The effect of magnetic reconnection on ICME-related GCR modulation

The large-scale magnetic structure of interplanetary coronal mass ejections (ICMEs) has been shown to cause temporary decreases in the galactic cosmic ray (GCR) flux measured in situ by spacecraft, known as Forbush decreases (Fds). In some ICMEs, the magnetic ejecta exhibits a magnetic flux rope structure; the strong magnetic field strength and closed field line geometry of such ICME magnetic flux ropes has been proposed to act as a shield to GCR transport. However, as ICMEs propagate, they undergo many processes including interactions and magnetic reconnection with the interplanetary magnetic field (IMF) in large-scale solar wind structures and other solar transients. In this study, we investigate how ICME interaction and reconnection during propagation affects Fd size, shape, and duration. We hypothesize that the alteration of the ICME magnetic topology due to reconnection (specifically the opening of the closed magnetic field configuration in the ICME flux rope) will have a strong effect on the ICME’s ability to modulate GCRs. To test this hypothesis, we compare the Fds of ICMEs that likely underwent reconnection during propagation with ones that likely did not.

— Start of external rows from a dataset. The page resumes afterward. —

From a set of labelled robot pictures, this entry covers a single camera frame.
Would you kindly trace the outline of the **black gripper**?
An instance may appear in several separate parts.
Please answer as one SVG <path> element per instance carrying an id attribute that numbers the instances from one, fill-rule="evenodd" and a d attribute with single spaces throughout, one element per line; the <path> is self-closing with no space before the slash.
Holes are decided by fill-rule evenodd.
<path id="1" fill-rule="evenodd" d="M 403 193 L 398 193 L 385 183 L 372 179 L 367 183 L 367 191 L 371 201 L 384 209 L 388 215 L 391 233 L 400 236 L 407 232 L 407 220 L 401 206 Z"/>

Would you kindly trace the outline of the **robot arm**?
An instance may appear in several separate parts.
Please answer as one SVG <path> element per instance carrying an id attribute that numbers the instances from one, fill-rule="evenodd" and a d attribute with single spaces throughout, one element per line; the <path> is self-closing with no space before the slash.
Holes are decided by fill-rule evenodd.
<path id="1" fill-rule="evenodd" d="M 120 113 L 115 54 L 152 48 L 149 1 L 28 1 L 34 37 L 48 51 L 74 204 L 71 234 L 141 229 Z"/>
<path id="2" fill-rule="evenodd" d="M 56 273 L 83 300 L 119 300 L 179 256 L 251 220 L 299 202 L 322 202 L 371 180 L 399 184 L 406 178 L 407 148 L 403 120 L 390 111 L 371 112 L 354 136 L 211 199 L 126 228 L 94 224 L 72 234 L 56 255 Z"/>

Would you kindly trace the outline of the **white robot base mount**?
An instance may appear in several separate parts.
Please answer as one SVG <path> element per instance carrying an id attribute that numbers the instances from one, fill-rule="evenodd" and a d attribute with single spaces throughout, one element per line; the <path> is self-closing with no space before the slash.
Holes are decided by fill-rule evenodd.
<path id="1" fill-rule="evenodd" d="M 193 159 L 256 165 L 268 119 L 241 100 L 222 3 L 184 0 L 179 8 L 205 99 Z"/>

To this end, we identify ICMEs that exhibited open magnetic field line topologies (i.e., ones that likely underwent reconnection) and we compare their effects on GCRs with those of ICMEs that exhibited closed topologies (both ends connected to the Sun). We use magnetic field, solar wind plasma, and suprathermal electron pitch angle distribution data at ACE and Wind to select the ICMEs. Furthermore, we use data by the SOPO and McMurdo neutron monitors at Earth to investigate how the magnetic structure of the ICME ejecta modulates the GCRs by comparing the resulting Fds for the selected ICMEs. The results of our study yield new insights into how the modulation of GCRs is affected by ICME evolution and interaction during propagation and whether reconnection of the ICME flux rope weakens its modulation of GCRs.